• anon

    I have an MA in Ed. as a Reading Specialist, but because of a series of unusual events I then spent eight years as an RCA/substitute teacher,(K-12) then over 22 years as a regular carrier. I was also a rural carrier trainer for eight years, and in fact trained at least five people still working in the office from which I retired. I observed many, many RCAs come and go. The number one way to keep them is to properly train them. In FAR too many offices new RCAs would report to the new office, get a day or two of “training” which might not even involve a regular carrier taking them out on the route with them(!) and then report the third day and be told to carry a route they’d never looked at! They didn’t know the direction of travel, the case, nothing.

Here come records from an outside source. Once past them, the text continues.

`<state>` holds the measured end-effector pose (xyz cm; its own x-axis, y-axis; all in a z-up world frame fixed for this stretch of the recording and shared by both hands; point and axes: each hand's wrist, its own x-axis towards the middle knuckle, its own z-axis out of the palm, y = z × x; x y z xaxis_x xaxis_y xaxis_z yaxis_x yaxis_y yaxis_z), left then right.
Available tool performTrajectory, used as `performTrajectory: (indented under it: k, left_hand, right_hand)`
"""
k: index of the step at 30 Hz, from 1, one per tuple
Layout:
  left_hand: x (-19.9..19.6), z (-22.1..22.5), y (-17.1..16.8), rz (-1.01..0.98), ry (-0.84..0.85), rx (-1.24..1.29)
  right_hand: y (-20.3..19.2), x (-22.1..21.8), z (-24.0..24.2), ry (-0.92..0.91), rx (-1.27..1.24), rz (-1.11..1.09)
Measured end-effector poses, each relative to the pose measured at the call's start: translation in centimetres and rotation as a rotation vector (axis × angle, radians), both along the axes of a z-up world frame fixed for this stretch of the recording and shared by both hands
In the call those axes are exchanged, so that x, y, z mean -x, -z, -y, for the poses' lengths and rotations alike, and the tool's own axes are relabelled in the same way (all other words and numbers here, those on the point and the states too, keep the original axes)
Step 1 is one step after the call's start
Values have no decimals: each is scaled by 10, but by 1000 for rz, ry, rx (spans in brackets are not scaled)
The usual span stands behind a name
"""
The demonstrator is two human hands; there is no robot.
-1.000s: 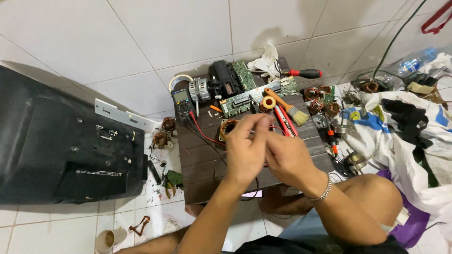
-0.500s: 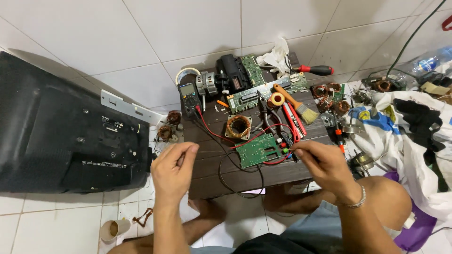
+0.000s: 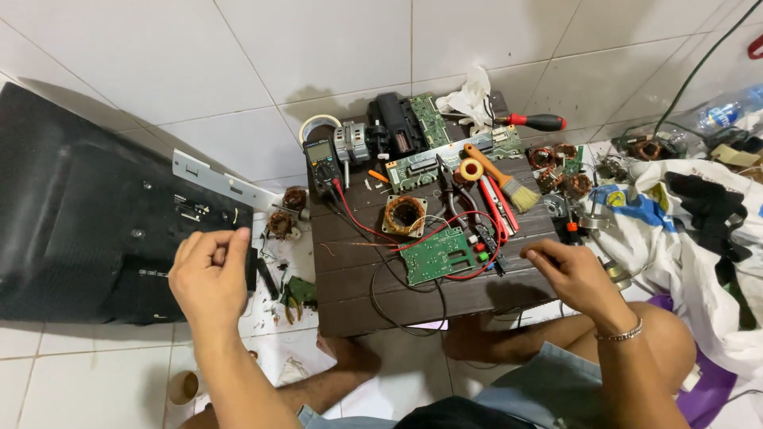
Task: The person sits on the floor repairing electronics, handling a green circuit board and a copper coil component, positioning wires and small parts, and using a multimeter with probe leads to test connections on the board. They pick up and reposition the board and components repeatedly while working by hand.
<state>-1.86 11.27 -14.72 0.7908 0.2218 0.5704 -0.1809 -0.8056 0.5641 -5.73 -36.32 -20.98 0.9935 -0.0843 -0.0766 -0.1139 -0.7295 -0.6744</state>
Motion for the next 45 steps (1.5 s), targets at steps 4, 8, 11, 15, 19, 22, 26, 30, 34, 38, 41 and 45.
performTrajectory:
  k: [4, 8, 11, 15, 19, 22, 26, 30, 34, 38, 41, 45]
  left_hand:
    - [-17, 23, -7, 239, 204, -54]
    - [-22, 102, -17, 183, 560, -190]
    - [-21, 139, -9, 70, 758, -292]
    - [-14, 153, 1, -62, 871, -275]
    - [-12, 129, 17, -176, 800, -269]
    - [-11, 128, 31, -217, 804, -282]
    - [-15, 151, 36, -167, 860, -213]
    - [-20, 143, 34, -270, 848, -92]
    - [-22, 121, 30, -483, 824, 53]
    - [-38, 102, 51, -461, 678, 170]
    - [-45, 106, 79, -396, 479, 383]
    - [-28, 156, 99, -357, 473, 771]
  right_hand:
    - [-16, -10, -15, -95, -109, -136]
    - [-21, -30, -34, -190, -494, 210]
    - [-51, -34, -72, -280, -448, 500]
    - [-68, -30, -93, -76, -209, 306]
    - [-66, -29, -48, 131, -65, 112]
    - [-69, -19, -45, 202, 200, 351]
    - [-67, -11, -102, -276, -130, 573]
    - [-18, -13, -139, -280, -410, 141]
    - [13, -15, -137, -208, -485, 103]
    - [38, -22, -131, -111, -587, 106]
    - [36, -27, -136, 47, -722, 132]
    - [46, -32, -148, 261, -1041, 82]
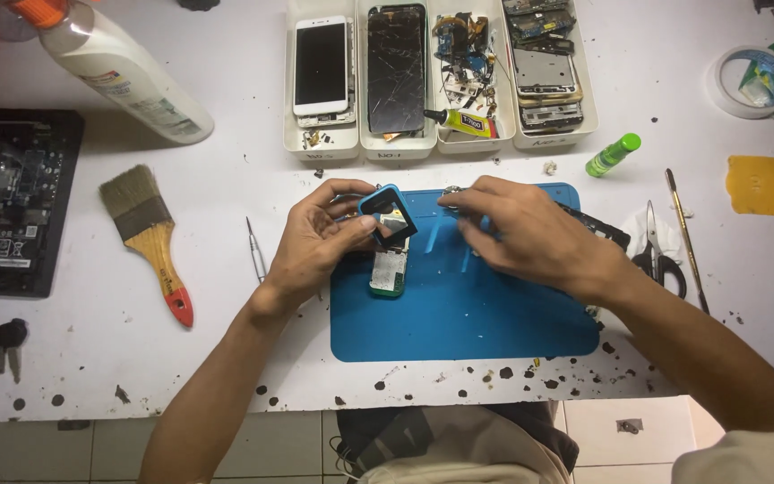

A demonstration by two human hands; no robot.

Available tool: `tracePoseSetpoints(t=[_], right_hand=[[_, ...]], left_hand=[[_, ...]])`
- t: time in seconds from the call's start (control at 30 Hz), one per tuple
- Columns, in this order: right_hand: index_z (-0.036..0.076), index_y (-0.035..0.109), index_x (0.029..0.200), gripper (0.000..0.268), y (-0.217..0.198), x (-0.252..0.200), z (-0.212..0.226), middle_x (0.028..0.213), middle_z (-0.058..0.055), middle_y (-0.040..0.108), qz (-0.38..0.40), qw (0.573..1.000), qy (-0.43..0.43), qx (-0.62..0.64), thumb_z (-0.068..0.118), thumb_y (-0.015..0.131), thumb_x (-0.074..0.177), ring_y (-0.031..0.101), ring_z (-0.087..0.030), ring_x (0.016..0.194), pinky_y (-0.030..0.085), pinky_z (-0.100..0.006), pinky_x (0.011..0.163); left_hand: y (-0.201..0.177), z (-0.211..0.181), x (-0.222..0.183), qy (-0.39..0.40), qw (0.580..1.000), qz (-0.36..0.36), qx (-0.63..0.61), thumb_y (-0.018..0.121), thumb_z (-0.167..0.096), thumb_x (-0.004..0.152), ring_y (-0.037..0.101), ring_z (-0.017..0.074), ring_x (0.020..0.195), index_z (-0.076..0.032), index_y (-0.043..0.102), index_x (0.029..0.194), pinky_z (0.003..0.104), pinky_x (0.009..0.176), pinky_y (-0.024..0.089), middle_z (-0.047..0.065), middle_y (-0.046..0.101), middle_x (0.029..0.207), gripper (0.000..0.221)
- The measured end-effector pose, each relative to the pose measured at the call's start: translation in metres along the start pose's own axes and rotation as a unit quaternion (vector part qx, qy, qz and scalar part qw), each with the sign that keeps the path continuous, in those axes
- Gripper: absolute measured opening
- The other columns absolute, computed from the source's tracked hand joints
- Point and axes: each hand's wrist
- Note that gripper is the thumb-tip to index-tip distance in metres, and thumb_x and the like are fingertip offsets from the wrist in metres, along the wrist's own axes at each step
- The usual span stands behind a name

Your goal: Assembling internal components of a mobile phone using tweezers and hands

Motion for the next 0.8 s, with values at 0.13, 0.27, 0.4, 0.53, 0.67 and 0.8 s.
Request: tracePoseSetpoints(t=[0.13,0.27,0.4,0.53,0.67,0.8], right_hand=[[-0.001,0.073,0.121,0.029,-0.003,-0.020,-0.013,0.094,-0.022,0.075,-0.016,0.991,0.039,0.125,0.002,0.065,0.093,0.077,-0.035,0.084,0.067,-0.044,0.072],[-0.004,0.066,0.125,0.036,0.008,-0.039,-0.032,0.101,-0.026,0.075,-0.013,0.968,0.080,0.237,0.002,0.065,0.090,0.080,-0.039,0.086,0.069,-0.050,0.075],[0.004,0.058,0.141,0.049,0.006,-0.042,-0.030,0.110,-0.029,0.072,-0.030,0.955,0.081,0.283,0.004,0.061,0.093,0.079,-0.038,0.090,0.069,-0.052,0.075],[0.007,0.066,0.133,0.040,0.007,-0.042,-0.028,0.104,-0.022,0.075,-0.030,0.941,0.073,0.330,0.006,0.060,0.093,0.081,-0.030,0.080,0.073,-0.046,0.068],[-0.002,0.059,0.135,0.056,0.011,-0.042,-0.030,0.102,-0.024,0.071,-0.044,0.935,0.021,0.350,0.004,0.073,0.082,0.081,-0.030,0.074,0.073,-0.042,0.063],[-0.006,0.058,0.135,0.060,0.019,-0.045,-0.036,0.100,-0.024,0.070,-0.080,0.939,0.006,0.335,0.001,0.079,0.079,0.081,-0.032,0.074,0.072,-0.042,0.063]], left_hand=[[0.006,0.005,-0.003,0.000,1.000,-0.011,-0.005,0.072,-0.009,0.093,0.075,0.0245,0.094,0.005,0.055,0.129,0.040,0.081,0.070,0.025,0.071,0.115,0.042],[0.011,0.004,-0.005,0.013,1.000,0.011,0.011,0.072,-0.009,0.091,0.075,0.0263,0.098,0.003,0.048,0.140,0.042,0.086,0.069,0.024,0.068,0.113,0.056],[0.015,0.003,-0.005,0.021,0.997,0.057,0.042,0.066,-0.009,0.095,0.072,0.0244,0.102,-0.002,0.047,0.148,0.044,0.093,0.067,0.019,0.064,0.114,0.057],[0.017,0.018,-0.008,0.035,0.996,0.057,0.051,0.073,-0.008,0.089,0.070,0.0261,0.103,0.000,0.047,0.149,0.045,0.093,0.067,0.020,0.060,0.113,0.065],[0.027,0.020,-0.013,0.041,0.997,0.031,0.055,0.079,0.006,0.078,0.072,0.0267,0.098,0.005,0.048,0.142,0.038,0.082,0.071,0.022,0.059,0.116,0.072],[0.039,0.008,-0.017,0.089,0.991,0.011,0.100,0.080,0.009,0.076,0.071,0.0266,0.100,0.004,0.053,0.132,0.037,0.079,0.072,0.020,0.056,0.125,0.062]])
Point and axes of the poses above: each hand's wrist, its own x-axis towards the middle knuckle, its own y-axis out of the palm, z = x × y
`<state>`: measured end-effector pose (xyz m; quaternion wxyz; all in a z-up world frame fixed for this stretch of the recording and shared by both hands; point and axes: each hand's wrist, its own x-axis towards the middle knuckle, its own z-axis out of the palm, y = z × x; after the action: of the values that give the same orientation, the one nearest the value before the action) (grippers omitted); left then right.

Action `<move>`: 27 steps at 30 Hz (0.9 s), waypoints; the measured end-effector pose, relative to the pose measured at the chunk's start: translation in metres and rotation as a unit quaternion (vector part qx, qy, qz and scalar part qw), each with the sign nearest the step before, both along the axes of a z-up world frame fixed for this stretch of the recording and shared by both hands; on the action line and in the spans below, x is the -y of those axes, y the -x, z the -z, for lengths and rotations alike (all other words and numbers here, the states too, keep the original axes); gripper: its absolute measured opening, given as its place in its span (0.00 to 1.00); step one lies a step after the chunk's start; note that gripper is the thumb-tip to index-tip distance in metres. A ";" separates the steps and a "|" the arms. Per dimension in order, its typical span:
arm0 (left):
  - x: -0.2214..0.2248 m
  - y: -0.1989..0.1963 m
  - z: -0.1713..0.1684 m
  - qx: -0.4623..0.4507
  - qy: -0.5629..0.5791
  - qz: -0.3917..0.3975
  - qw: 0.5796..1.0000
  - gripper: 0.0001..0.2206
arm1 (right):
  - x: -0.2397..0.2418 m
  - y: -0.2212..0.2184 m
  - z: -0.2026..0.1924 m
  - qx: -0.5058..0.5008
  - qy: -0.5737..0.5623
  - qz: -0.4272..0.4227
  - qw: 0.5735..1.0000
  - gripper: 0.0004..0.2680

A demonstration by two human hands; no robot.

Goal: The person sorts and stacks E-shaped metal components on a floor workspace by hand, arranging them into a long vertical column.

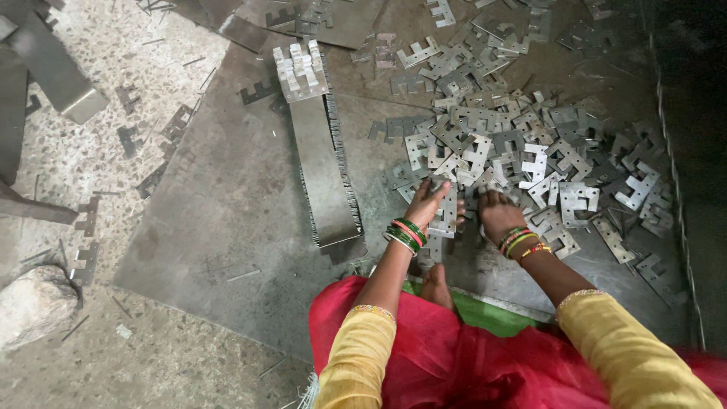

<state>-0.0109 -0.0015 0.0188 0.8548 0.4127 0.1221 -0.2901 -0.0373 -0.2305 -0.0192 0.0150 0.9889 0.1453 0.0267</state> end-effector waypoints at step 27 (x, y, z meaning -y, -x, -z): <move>-0.010 -0.011 -0.025 0.006 0.019 -0.075 0.997 0.31 | -0.005 -0.032 -0.050 -0.100 0.083 -0.006 0.992 0.21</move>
<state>-0.0002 0.0083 0.0442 0.8827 0.3874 0.1424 -0.2248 -0.0055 -0.2255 0.0305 0.0821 0.9810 0.1540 -0.0844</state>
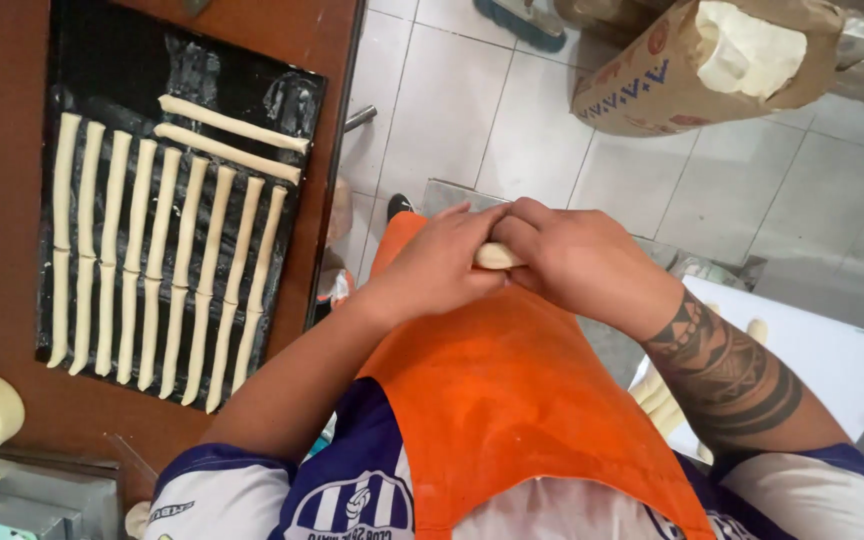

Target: Cutting long strips of dough into smaller segments using a metal scraper and then arranging and shaping dough pieces on a wooden board.

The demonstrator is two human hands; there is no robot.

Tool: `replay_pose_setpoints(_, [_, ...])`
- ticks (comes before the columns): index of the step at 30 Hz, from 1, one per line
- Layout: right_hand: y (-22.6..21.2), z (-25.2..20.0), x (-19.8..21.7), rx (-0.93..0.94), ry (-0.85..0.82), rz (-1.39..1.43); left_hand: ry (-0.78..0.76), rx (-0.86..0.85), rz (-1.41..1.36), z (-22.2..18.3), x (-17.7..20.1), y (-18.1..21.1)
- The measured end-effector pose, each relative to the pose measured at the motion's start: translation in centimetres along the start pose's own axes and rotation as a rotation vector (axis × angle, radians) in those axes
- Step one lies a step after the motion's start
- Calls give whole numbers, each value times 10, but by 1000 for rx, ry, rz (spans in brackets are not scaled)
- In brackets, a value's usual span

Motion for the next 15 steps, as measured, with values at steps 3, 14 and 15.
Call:
replay_pose_setpoints(3, [19,-25,9,-39,27,-262,-40,99,-10,3,7,23])
replay_pose_setpoints(14, [37,-61,-5,-23,159,-667,-61,255,206,18,-14,56])
replay_pose_setpoints(15, [41,-64,-6,-33,162,-676,-21,202,263,14,-10,63])
Point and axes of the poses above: each hand's wrist, its own z-axis towards the middle knuckle, its own x-axis out of the back of the hand, y = z × x, the point moved 1 cm from there along z, towards the middle knuckle, and after that the axes turned 10 degrees about -y, right-handed, at the moved point
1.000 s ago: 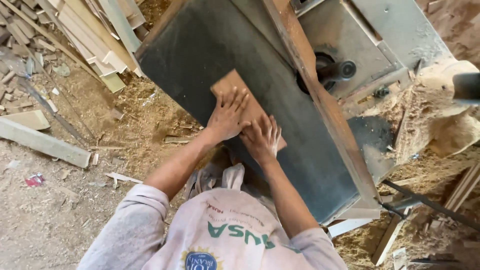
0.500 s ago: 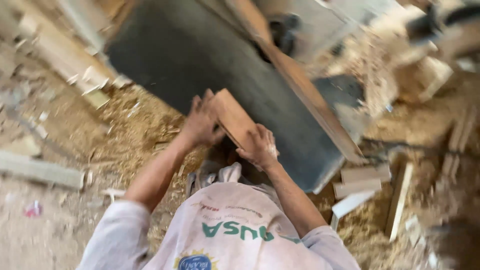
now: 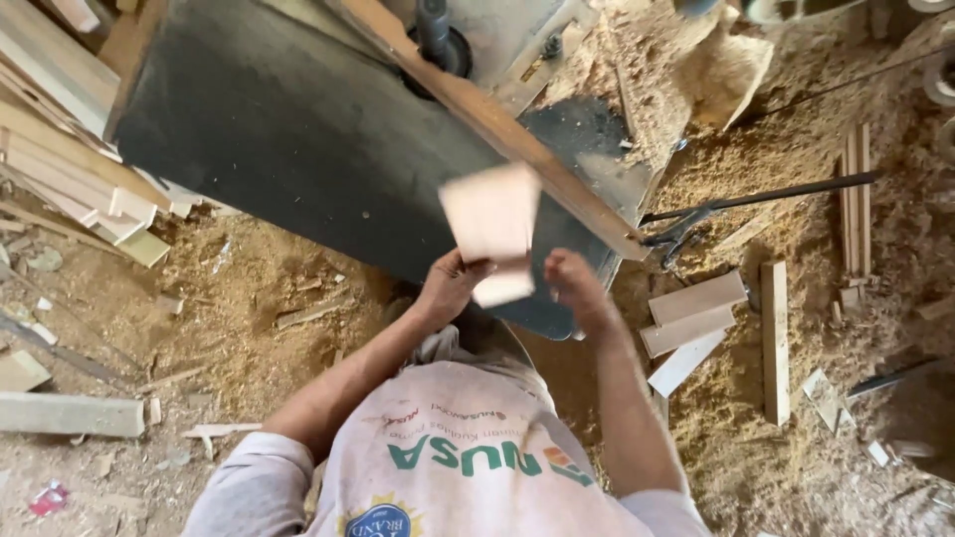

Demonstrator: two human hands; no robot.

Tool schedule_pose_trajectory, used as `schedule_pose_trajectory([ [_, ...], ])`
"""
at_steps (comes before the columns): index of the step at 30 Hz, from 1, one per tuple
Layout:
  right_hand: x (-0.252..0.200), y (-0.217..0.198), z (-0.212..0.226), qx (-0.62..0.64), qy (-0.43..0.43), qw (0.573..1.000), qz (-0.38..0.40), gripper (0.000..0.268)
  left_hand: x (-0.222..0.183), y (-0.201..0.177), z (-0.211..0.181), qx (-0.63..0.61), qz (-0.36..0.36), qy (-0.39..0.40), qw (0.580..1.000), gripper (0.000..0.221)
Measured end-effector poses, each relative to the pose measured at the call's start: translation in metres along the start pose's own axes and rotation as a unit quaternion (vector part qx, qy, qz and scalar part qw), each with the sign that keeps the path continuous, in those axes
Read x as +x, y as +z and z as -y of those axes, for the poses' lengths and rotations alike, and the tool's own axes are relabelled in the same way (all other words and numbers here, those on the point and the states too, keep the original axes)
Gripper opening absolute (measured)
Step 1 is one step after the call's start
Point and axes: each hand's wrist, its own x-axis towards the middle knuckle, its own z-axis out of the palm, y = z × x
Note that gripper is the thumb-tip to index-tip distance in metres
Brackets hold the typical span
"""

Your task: Shaping small wooden blocks using a stationary spindle sander machine

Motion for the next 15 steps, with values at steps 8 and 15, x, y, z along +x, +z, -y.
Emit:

Retention of employees is never enhanced by asking a new hire to do something as intense as case 18-20 feet -or more-of mail on a route one has never seen, drive and deliver a route one has never driven, deliver the parcels that won’t fit in mailboxes to porches, although on rural routes often one does not know where the house sits compared to the four driveways one can see from the box- oh, and be back by five! Carriers need at least THREE intensive complete days with the regular carrier on ONE assigned route, and then time -a period of some weeks, or months are better!- to get comfortable with the process of casing, pulling down, and delivering the SAME route. I have known carriers who were assigned to three different routes in three consecutive weeks, with only the single day spent on any of them. Most often new carriers will be so overwhelmed they never successfully complete delivery on any of the routes, and when threatened by managers that they aren’t doing well and that they need to “pick up the pace”, simply resign. Managers need to abide by the training guidelines. Give the new carriers a chance to succeed and the USPS will not spend nearly so much money training ... carriers quitting...and then training again, over and over.